As Lucy begins to object, Merle silences her with a raised palm inches from her nose. ‘In that case, this is illegal occupation and harassment.’ (Merle worked years ago as a housing officer, which is always worth remembering.) ‘And I’m reporting them to the police!’

Geneva, 2.45 p.m.

He’s hungry, though it takes him a minute or two to recognize the sensation, because it’s without urgency or anticipation. It’s simply a variation on the new constant: rawest anguish. Grief. Loss.

But you have to eat, even if it is going to remind you of all the times you doled out sausages to ravenous boys, coaxed broccoli into their mouths while privately agreeing it was food fit for the devil. Or maybe it will remind you of a face across the table at La Mouette, the best restaurant in Alder Rise, back when the face still smiled at you, back when the woman the smile belonged to still believed in you. Wanted to know your story, defend your frailties. When you all lived together in the house the woman loved and to which both the boys came home from the maternity ward.

Stop, he thinks. You have no right to be sentimental. Or self-pitying.

He leaves the bar, the first he’d come to on exiting the hotel, and follows signs to the nearest restaurant. He finds himself climbing through a building in a lift, which makes him think of Saskia and Neil and of the resignation email that will be sent to them automatically on Monday at 9 a.m. The request that Fi be sent his remaining salary payments – for what it’s worth.

The top-floor restaurant has windows facing the airport and from his table he has a clear view of the planes coming in, touching down as if toys controlled by some capricious child. Everyone around him has the disengaged air of those in transit: too early to check in or too tired on arrival to make anything of the day. Might as well have some lunch.

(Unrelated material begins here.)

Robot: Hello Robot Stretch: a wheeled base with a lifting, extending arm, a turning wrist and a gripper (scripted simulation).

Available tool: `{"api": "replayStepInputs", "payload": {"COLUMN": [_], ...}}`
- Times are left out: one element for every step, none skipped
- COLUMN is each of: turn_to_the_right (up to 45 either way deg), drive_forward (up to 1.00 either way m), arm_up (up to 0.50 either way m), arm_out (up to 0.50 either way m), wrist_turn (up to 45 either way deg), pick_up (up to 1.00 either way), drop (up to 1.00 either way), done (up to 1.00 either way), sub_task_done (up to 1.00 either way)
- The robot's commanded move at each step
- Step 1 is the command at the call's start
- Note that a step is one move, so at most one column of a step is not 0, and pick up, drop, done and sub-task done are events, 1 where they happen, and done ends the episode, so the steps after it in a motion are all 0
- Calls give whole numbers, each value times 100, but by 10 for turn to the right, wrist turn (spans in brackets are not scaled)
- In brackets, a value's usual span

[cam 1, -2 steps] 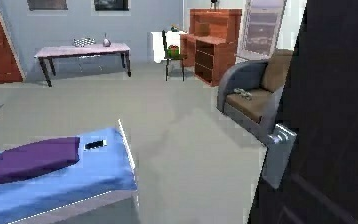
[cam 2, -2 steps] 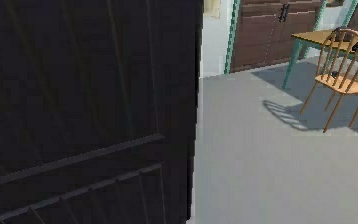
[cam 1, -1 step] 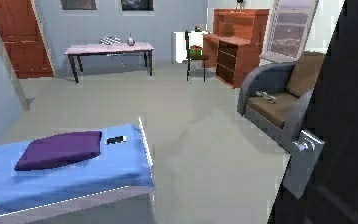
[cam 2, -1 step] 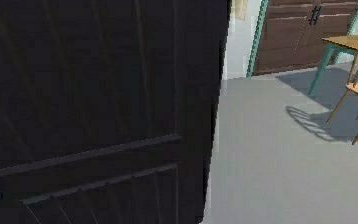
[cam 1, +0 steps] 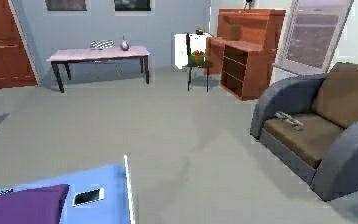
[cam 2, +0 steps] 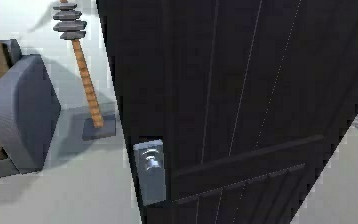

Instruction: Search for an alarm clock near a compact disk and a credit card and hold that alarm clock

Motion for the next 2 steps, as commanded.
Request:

He orders something with potatoes and cheese. Swiss mountain food. The glass of red wine doesn’t help the anxiety any more than the beer did, but at least the action of drinking it is familiar. He supposes he should be grateful for every last minute of this borrowed time, grateful it didn’t end at airport immigration when he negotiated passport control. Somehow, his impersonation of old Bram, family holidaymaker and occasional business traveller, had satisfied both the human officer and the thermal camera that scanned arriving passengers for fever and virus (though not, as he’d feared, guilt), and he’d been waved through.

Crazy, but even after he’d cleared baggage reclaim and customs and was out among the general public, he still expected to be approached and asked to step aside.

To be asked if the name on his passport was really his own.